Antiquities, cultures, protection of patrimony, and the value of the past are some of the topics covered in a thought-provoking editorial written by Dennis Sevakis last week in The American Thinker.
Sevakis argues that the media demonized the US military for not doing enough to protect the Iraqi Museum from looting, even though what looting occurred was not as substantial as the initial press reports and that the looting was largely done by Iraqi citizens themselves. He contrasts this to the collections of the British Museum and the Louvre which in no small part were fed by war spoils of the past empires of Britain and France.

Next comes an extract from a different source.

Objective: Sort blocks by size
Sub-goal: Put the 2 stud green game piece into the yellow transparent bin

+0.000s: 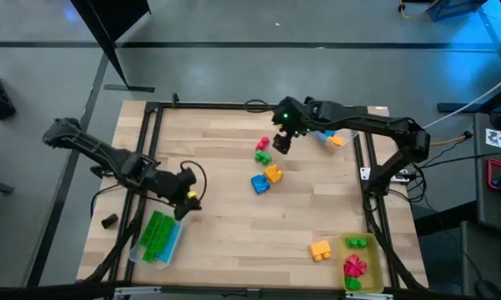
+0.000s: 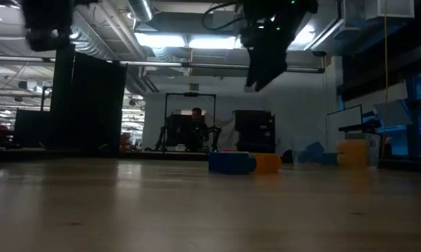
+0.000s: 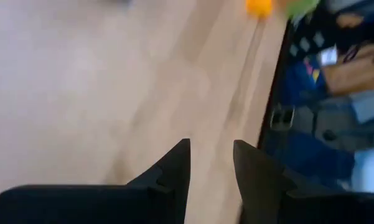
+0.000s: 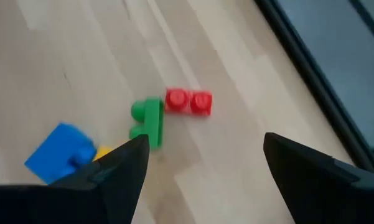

He contrasts the outcry over the Iraqi Museum controversy with the silence that largely surrounds the daily destruction of ancient European sites in the name of modern progress. "A hazard that is characteristic of our modern world is the destruction of our own historical heritage. Destruction, that is, of the bits that get in our way, ancient or recent, buried or otherwise. Artifacts that happen to be inconveniently placed and which frustrate government initiatives," he writes.
Sevakis cites a variety of examples ... the destruction of an important Augustan-era site in Spain to make way for a municipal car park, and the loss of an important Roman road in Paris among others.
"Where’s the outrage?" he comments. "Where are the talking heads decrying this abomination? The video depicting the destruction of ancient treasures? The pillaging of history? Where are the Americans? Nowhere to be found? Whoops! Can’t blame them. And there seems little likelihood that the Spaniards, like the Iraqis before them and the French after, will blame themselves."
Sevakis posits the destruction of western heritage to be the beginning of a long-term trend that is exacerbated by the statistical Muslim-ization of Europe, particularly to the extent it is fueled by Wahhabi-inspired which call for the aggressive destruction of "offensive" cultural and religious artifacts outside Islam.